Iroegbu signed with the German Basketball Bundesliga side Science City Jena on a one-year deal for the 2018–2019 season on July 12, 2018. On February 1, 2019, he joined Lietkabelis Panevėžys of the Lithuanian Basketball League for the rest of the season.

For the 2019–20 season, Iroegbu signed with the Capital City Go-Go of the NBA G League. He missed two games in February 2020 with an ankle injury. On February 12, he tallied 25 points, three rebounds, and five assists in a win over the Erie BayHawks.

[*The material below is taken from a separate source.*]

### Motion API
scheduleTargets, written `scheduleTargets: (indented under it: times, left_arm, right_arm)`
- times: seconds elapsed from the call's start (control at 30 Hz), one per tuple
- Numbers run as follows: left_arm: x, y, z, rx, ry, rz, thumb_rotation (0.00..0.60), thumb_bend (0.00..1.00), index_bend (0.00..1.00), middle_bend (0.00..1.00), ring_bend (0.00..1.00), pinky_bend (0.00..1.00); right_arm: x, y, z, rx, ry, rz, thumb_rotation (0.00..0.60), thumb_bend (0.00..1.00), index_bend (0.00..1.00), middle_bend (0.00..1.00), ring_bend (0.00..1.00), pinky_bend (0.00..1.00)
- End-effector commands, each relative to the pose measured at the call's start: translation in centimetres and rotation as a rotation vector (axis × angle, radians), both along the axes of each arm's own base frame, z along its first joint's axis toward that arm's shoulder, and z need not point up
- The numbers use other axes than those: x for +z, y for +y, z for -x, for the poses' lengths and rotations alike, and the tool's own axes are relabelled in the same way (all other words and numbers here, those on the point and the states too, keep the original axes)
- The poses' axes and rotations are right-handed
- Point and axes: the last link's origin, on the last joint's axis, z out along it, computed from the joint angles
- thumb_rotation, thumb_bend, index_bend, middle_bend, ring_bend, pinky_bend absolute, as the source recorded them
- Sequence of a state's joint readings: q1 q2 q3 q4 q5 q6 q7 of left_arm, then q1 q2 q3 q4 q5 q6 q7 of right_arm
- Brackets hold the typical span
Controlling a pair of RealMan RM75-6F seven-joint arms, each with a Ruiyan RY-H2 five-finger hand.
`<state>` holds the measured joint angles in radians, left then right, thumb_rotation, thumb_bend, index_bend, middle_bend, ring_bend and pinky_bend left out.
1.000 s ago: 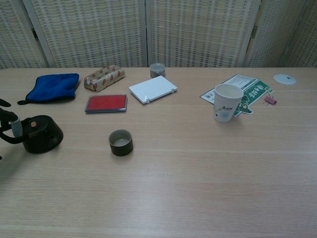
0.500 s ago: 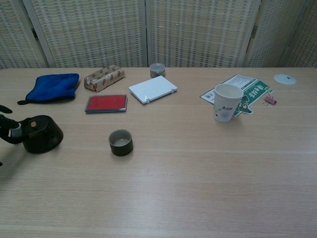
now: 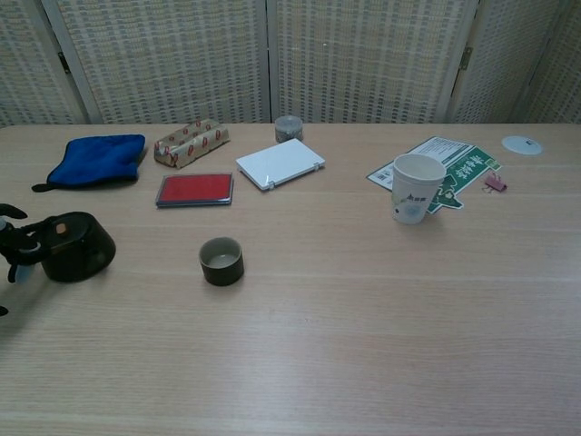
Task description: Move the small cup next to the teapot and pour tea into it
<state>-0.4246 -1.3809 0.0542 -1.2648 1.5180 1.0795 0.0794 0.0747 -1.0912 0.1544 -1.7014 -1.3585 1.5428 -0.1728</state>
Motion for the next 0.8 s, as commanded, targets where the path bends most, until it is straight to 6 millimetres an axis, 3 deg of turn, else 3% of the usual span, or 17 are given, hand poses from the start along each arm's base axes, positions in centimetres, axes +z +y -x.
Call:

On December 20, 2020, he signed with Rasta Vechta of the Basketball Bundesliga. In June 2021, Iroegbu signed with Élan Chalon in France.

On August 13, 2021, Iroegbu signed with Hapoel Galil Elyon of the Israeli Basketball Premier League.

On July 17, 2022, Iroegbu signed with Treviso Basket of the Lega Basket Serie A (LBA).

On July 19, 2023, Iroegbu signed with Bàsquet Girona of the Spanish Liga ACB.

On July 13, 2026, Iroegbu signed a one–year deal with Zenit Saint Petersburg of the VTB United League.

==Nigeria national team==
Iroegbu participated at the AfroBasket 2017 for the D'Tigers, and averaged 14.8 points, 5 rebounds, and 5 assists per game during the tournament. He was part of the tournaments top Five players.